# Benchmarking FAQ
## Performance Questions
### Is pymrrc faster than pymarc?
Yes. pymrrc is ~4x faster in single-threaded mode with no code changes required.
### Does pymrrc automatically use multiple cores?
No. By default, pymrrc runs on one thread (like pymarc), but each record parses faster in Rust, providing ~4x speedup automatically.
To use multiple cores:
- Use `ProducerConsumerPipeline` for single-file high-throughput processing (~3.7x speedup on 4 cores)
- Use `ThreadPoolExecutor` to process multiple files in parallel (~3-4x speedup)
### What do the different speedup numbers mean?
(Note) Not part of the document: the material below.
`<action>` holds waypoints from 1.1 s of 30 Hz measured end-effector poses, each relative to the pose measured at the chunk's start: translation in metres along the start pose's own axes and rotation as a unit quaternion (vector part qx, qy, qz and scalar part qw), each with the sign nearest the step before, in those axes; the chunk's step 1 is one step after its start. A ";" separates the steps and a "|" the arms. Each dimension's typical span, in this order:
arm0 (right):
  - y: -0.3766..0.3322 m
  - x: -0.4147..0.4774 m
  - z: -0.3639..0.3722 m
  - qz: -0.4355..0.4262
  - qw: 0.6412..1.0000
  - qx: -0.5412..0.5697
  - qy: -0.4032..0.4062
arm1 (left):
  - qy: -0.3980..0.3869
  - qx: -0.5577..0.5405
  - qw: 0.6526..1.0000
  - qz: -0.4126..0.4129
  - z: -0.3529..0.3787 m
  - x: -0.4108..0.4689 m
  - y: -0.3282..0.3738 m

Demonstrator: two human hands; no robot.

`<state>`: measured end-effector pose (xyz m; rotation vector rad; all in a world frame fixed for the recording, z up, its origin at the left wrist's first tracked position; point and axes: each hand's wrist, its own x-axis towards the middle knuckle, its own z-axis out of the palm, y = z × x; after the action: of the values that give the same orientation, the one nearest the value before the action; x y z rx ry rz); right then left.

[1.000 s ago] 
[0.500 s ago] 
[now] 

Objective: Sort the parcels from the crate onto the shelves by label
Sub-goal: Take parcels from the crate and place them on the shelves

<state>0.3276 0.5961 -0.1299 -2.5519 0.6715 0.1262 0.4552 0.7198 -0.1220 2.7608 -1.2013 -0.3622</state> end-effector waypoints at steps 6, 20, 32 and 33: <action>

- **~4x** = how much faster pymrrc is than pymarc in single-threaded mode (automatic)
- **~3-4x** = additional speedup from explicit multi-threading with `ThreadPoolExecutor` or `ProducerConsumerPipeline`
These stack: pymrrc with 4-thread processing is ~13x faster than single-threaded pymarc.
### Do I need to change my code to get the ~4x speedup?
No. If upgrading from pymarc, install pymrrc and existing code runs ~4x faster automatically.
### Do I need to change my code for multi-threading?
Yes. For single-file multi-threaded processing, use `ProducerConsumerPipeline`. For multi-file processing, use `ThreadPoolExecutor`. See the [threading guide](../guides/threading-python.md) for examples.
### Is GIL release automatic?
Yes. Every call to `read_record()` automatically releases the GIL during parsing. No special handling required.
---
## Understanding the Speedups
### Single-Threaded Speedup (~4x)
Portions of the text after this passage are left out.